10話 本は時に剣より強い
こんにちわ。作者の東雲です。今回も楽しんで読んでくれると嬉しいです。
背の高い木々に囲まれ、鬱蒼と茂る森の中、影を一つにし抱き合う男女の姿があった。
「魔王。」
「勇者。」
二人はお互いを見つめあい、頬を赤く染め熱い視線を交わしている。
「は、な、れろぉ~。」
「絶対に、離すもんですかぁ。」
ハルトは、アズライールの顔に手を当て、思い切り腕を伸ばしアズライールを引き剥がそうとしている。
しかし、アズライールは顔を突き放されながらも、腰に回した手をがっちりとホールドし、腕と首をぷるぷるさせながらも、執念でしがみついていた。

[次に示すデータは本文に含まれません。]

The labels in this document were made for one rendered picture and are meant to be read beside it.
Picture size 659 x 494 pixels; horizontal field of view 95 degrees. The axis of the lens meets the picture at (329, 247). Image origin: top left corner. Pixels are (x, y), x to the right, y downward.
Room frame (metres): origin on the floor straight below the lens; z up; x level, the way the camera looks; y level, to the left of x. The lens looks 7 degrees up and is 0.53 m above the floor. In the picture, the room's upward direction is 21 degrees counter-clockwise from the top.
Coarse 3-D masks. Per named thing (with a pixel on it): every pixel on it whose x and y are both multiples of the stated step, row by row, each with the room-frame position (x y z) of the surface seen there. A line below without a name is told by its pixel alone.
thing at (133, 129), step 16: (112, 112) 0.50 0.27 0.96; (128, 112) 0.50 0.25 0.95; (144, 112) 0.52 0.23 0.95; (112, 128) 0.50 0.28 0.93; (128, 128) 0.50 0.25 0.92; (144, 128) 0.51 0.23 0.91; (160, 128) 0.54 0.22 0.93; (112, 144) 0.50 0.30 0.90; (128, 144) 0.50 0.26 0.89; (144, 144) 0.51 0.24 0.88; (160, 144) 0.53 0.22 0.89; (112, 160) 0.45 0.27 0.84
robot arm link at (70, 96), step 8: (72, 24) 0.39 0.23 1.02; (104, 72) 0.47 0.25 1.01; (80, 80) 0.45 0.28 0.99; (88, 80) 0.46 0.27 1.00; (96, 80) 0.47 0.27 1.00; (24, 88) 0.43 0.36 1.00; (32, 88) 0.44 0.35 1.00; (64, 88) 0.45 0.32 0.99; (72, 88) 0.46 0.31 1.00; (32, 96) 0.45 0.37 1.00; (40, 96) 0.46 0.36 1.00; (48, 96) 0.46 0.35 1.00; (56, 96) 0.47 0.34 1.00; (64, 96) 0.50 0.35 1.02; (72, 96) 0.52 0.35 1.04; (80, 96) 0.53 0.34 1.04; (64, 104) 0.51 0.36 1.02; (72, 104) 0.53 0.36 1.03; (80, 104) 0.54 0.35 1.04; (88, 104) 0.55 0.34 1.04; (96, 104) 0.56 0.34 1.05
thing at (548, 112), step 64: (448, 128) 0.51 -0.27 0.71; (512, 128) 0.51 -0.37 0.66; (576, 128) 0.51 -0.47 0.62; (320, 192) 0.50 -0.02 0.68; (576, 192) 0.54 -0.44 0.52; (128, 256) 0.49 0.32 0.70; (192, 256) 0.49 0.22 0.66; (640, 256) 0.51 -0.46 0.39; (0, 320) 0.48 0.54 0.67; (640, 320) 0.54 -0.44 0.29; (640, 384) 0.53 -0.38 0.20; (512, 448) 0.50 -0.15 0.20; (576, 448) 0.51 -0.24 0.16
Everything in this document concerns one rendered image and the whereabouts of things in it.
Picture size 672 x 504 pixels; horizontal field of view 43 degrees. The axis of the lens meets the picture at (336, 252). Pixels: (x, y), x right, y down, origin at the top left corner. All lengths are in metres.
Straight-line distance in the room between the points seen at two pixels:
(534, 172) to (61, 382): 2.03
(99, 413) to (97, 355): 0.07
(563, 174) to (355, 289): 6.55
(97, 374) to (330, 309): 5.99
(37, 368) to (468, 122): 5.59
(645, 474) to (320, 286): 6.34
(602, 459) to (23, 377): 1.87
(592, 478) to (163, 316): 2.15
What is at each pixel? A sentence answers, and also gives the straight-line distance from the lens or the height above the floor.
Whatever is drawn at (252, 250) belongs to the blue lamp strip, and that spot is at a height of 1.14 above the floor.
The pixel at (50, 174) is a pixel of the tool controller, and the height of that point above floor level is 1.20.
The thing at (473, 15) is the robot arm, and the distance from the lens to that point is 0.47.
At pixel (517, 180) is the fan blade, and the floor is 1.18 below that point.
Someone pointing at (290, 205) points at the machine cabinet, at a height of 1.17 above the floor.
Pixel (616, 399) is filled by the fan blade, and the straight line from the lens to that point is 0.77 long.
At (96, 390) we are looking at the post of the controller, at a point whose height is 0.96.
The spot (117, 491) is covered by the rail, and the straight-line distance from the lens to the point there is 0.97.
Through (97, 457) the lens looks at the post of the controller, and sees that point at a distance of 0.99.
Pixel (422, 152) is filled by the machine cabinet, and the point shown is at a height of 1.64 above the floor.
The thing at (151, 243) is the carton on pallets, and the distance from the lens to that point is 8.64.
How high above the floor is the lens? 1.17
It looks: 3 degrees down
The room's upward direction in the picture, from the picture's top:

「お前と居ると俺がヤバイんだよ! こんなとこで足止めてたらゴブリン共が来るかもしれねぇだろ!」
「アンタと居ないと私がヤバイのよ! だからさっさと観念しなさい!」
自分の安全のために、アズライールを何とか引き剥がしたいハルト。
自分の貞操のために、ハルトと離れるわけにはいかないアズライール。
2人の言い分はどこまでいっても平行線だ。
「あぁ! 分かったよ。せめて、この状況が落ち着くまでは一緒にいてやる。だからさっさと離せ。」
ハルトは、このまま徒に時間が過ぎるよりかは、さっさと移動した方が幾分かマシだろうと考え、自分から折れてやることにした。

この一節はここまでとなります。